Problem to solve: Find the line that contains "Kindly segment the left white". Restate it and each following line exactly, through the end of the records.
(Study material Opens)
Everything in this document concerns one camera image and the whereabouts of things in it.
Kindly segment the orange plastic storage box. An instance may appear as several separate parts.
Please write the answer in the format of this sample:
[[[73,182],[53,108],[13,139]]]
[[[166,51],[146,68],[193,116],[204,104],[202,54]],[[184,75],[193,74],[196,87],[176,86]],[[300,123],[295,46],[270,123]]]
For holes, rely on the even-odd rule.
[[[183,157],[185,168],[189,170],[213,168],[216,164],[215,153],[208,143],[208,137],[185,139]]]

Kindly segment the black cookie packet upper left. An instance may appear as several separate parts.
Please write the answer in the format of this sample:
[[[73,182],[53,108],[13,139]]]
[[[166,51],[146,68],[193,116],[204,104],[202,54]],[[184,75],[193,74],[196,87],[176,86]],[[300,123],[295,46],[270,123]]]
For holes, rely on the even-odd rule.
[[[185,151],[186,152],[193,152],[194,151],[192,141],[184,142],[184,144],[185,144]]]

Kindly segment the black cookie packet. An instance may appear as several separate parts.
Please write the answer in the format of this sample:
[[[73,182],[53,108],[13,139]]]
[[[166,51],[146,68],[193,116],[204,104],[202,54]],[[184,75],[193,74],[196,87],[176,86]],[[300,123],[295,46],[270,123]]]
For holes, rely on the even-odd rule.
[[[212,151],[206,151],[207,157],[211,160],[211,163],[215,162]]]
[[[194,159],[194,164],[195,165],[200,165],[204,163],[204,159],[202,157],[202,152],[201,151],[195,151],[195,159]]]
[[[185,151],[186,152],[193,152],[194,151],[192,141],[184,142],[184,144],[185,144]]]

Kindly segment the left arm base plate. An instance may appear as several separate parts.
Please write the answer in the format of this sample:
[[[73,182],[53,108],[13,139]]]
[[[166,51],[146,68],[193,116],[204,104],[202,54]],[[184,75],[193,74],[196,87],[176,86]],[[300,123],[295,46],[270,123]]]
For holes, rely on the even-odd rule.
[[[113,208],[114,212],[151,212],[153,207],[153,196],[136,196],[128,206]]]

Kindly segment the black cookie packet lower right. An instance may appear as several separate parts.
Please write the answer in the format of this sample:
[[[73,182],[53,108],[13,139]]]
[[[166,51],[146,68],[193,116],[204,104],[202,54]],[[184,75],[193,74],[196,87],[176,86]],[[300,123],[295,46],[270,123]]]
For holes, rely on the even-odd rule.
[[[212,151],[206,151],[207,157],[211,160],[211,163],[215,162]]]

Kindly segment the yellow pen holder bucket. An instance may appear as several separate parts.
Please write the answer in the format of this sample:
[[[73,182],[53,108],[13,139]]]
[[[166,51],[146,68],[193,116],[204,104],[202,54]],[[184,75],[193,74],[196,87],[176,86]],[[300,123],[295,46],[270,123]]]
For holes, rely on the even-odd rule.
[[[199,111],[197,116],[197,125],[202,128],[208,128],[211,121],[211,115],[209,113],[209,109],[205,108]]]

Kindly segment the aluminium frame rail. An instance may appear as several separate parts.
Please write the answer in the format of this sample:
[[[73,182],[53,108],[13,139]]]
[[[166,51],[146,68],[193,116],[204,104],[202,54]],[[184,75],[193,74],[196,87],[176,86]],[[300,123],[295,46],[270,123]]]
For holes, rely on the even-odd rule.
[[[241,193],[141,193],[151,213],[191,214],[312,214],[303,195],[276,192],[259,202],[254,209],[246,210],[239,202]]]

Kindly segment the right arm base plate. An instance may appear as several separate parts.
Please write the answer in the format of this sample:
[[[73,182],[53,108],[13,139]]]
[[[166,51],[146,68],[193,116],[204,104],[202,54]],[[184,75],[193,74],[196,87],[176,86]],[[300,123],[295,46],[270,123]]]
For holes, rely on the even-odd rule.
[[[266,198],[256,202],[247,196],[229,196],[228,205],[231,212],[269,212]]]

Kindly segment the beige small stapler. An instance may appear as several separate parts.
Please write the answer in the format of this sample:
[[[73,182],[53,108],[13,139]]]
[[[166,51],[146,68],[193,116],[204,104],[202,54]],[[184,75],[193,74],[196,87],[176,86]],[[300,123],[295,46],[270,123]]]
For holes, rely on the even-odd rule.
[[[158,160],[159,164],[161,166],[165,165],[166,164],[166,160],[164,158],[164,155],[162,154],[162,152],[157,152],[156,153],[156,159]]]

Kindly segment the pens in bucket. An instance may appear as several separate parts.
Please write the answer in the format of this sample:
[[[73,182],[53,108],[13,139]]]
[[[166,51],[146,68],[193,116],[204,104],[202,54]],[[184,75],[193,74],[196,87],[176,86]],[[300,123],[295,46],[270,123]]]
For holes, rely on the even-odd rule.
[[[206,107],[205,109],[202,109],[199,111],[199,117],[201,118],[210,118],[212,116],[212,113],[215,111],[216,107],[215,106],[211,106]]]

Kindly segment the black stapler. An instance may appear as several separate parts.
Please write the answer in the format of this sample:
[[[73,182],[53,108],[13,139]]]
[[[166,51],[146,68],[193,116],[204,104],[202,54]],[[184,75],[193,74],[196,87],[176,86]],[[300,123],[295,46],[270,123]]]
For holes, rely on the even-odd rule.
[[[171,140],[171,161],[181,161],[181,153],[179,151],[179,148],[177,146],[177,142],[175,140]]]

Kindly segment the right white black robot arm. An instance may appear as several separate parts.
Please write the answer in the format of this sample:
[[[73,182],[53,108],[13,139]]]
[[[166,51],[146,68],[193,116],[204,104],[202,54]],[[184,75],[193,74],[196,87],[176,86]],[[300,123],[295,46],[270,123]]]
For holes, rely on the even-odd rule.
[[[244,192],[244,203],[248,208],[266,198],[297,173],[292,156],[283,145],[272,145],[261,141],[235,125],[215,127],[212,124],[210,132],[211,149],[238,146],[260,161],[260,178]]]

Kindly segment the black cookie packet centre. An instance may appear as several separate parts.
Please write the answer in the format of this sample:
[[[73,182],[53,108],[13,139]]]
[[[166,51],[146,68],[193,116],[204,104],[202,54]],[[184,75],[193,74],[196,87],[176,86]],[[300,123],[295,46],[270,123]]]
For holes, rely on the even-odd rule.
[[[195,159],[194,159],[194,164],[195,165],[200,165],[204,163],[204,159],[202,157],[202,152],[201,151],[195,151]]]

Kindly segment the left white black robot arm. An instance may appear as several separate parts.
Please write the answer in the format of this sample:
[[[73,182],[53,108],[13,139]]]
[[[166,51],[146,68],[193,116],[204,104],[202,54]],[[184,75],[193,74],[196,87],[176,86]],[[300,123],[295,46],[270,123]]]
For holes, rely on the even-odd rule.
(Study material Closes)
Reply:
Kindly segment the left white black robot arm. An instance may appear as several separate parts.
Please write the answer in the format of this sample:
[[[73,182],[53,108],[13,139]]]
[[[166,51],[146,68],[193,116],[204,104],[202,54]],[[184,75],[193,74],[196,87],[176,86]],[[300,123],[295,46],[270,123]]]
For holes, rely on the even-odd rule.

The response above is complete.